In today’s post, I am going to showcase Amazon Athena. Amazon Athena is one of my favourite services within AWS. It has such nice capabilities at a very low cost!
Whether you're a data engineer looking to implement a new analytics solution or a developer seeking to optimize existing Athena workloads, in this post, I will provide insights and examples to help you leverage Athena's full potential.
I hope that after you read this, you have a better understanding on how Athena works. So without further ado, let’s dive in!
If you enjoy this content, take a moment to subscribe; it means a lot to me.
We will not discuss Iceberg in this blog post because I want to cover this topic in detail in a future post about S3 Tables.
What is Amazon Athena
Amazon Athena is an interactive query service that simplifies data analysis in Amazon S3 using standard SQL. Athena is serverless, so there is no infrastructure to set up or manage, and you only pay for the resources your query needs to run.

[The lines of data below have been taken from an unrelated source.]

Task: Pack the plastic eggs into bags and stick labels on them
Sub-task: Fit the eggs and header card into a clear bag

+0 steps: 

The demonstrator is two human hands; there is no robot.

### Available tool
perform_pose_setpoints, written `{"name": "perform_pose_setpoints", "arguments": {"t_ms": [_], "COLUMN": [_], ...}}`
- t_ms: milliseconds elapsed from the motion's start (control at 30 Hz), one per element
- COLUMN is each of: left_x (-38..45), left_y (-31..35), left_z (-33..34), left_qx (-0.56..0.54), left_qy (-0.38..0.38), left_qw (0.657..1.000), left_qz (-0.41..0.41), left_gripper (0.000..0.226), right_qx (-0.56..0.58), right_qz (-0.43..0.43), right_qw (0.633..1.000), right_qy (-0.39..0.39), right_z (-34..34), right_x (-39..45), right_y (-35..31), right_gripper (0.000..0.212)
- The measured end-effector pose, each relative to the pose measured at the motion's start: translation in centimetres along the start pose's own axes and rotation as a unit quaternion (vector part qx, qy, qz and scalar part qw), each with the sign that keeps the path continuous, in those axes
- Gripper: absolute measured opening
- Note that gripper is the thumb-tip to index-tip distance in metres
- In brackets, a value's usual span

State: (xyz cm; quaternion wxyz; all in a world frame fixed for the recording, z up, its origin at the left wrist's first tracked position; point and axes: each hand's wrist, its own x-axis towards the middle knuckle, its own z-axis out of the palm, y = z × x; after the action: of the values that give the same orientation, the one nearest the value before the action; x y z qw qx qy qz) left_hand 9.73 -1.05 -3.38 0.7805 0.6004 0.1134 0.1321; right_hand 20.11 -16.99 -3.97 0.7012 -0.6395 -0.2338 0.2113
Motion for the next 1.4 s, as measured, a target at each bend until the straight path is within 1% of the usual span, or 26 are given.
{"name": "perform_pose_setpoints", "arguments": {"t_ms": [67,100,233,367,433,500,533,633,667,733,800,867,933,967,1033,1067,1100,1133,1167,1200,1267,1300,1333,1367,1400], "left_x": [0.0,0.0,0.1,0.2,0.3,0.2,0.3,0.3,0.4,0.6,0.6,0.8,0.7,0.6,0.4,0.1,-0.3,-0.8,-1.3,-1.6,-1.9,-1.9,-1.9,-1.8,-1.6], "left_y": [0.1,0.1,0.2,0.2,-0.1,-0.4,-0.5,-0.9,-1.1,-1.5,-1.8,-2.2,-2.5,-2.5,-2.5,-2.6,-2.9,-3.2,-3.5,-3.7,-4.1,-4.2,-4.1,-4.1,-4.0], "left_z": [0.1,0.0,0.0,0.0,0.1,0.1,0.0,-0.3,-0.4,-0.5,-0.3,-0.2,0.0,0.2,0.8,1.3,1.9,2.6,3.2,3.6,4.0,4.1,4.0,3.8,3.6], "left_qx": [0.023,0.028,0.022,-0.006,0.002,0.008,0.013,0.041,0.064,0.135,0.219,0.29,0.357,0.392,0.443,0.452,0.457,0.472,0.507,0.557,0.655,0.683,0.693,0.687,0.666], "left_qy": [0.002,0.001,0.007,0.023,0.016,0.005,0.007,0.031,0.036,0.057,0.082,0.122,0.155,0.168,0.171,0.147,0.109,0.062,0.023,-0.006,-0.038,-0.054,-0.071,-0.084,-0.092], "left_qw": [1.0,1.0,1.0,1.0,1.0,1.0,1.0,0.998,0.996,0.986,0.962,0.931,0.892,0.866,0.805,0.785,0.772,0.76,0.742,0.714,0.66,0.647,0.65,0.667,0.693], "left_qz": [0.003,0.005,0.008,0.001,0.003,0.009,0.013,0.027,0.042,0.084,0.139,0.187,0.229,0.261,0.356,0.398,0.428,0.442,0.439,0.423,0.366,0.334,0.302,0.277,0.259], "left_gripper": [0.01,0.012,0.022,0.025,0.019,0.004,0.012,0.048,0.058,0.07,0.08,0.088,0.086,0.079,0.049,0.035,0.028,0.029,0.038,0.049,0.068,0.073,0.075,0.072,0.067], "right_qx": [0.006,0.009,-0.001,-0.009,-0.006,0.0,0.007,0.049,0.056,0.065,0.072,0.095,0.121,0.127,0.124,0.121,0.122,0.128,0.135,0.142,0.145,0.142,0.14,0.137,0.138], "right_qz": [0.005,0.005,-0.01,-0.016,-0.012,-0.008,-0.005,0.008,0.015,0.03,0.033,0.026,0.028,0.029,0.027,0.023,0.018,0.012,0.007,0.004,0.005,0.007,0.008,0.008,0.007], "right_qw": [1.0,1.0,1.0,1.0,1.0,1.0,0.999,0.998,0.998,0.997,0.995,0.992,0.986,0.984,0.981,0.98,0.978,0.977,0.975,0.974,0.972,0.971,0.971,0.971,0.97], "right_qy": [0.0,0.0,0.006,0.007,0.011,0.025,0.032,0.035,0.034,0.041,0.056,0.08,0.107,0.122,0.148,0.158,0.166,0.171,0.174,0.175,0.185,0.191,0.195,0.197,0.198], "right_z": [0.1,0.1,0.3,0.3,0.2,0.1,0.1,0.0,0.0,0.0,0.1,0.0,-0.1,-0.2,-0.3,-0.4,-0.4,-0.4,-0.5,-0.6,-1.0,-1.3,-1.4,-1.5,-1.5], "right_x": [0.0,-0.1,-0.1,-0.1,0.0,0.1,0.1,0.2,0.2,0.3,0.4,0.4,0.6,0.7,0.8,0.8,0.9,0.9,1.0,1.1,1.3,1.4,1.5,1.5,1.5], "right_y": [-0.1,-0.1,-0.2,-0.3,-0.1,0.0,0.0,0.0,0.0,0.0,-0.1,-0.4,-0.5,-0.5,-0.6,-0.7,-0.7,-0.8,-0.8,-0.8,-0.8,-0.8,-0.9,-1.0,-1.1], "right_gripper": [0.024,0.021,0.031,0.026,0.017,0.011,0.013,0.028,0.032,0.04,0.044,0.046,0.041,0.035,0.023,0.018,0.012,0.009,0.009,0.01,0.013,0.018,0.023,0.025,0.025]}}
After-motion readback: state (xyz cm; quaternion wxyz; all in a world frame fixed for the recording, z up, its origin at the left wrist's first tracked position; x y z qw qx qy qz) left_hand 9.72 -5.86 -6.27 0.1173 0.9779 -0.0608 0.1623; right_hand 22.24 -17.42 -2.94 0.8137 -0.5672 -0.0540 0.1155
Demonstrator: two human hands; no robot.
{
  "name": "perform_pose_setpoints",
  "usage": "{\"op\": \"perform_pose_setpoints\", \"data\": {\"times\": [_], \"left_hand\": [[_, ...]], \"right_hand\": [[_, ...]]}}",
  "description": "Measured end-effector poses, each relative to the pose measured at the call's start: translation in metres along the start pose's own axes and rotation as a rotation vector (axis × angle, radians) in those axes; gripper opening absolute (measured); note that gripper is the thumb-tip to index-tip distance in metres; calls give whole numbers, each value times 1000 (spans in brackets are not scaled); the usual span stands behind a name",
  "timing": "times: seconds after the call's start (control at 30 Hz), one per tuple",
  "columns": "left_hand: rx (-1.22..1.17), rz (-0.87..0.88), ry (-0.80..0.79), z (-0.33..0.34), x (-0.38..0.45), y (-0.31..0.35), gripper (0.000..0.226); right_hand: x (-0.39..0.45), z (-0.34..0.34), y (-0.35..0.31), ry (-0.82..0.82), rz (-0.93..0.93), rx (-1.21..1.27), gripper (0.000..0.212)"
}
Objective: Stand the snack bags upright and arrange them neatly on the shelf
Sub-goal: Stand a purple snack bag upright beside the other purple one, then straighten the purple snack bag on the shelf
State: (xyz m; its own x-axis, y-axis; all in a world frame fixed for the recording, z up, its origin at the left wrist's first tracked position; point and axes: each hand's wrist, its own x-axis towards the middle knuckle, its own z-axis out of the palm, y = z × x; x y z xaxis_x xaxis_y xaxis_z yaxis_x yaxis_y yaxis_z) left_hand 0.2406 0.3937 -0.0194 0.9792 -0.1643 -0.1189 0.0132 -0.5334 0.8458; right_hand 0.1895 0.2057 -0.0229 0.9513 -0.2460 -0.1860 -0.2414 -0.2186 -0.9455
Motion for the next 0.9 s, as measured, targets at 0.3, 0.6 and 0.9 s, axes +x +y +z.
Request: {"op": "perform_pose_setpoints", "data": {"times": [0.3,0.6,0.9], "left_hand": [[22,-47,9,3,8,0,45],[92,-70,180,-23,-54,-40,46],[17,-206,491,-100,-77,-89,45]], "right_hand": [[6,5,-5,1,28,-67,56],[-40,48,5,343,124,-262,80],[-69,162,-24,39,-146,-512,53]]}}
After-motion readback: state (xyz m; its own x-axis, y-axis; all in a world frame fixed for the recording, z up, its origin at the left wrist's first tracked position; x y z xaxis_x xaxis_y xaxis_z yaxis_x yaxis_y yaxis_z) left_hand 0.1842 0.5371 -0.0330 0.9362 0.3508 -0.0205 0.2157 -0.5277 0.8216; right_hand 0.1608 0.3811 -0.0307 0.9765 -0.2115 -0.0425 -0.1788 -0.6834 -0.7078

The above definition is from AWS; believe me, no additional words describe Athena. You put data, catalog data, and query data, and that is it, it is completely serverless (There is a provisioned flavor, but we are not going to dive into this today) without the hassle of spawning up resources, maintaining the cluster, etc.
Athena shines in the following use cases:
Log analysis and monitoring
Cost and Usage Analysis
Data Lake analytics
Ad-hoc analysis on a massive amount of data
Data processing and cleaning
Security and compliance
Security logs
Audit trails
ML Data Preparation
Athena’s pricing is very straightforward, 5$ per TB of scan, meaning you pay not for compute but based on the amount of data you scanned to generate the required result. You can always use provisioned capacity, but it usually makes sense if you have a large data lake that constantly scans TBs of data. Minimum commitment is 24 DPUs, and a 24/7 usage will cost around 5,000$ per month, so in that case, if you scan more than 1.2PBs per month, provisioned capacity makes sense.
What you’ll learn
This post will show a simple use case on loading, cataloging, and querying data.
We are going to take a look at the following:
Basics of setting up Amazon Athena
Configure Athena properly
Create a Glue crawler for cataloging our Data
Deploying our IaC in Terraform
This is a Level 200 difficulty, meaning you will need to know some basic concepts of AWS and Terraform
You will need the following:
An AWS Account and access to credentials of your AWS (either a service account or configure SSO)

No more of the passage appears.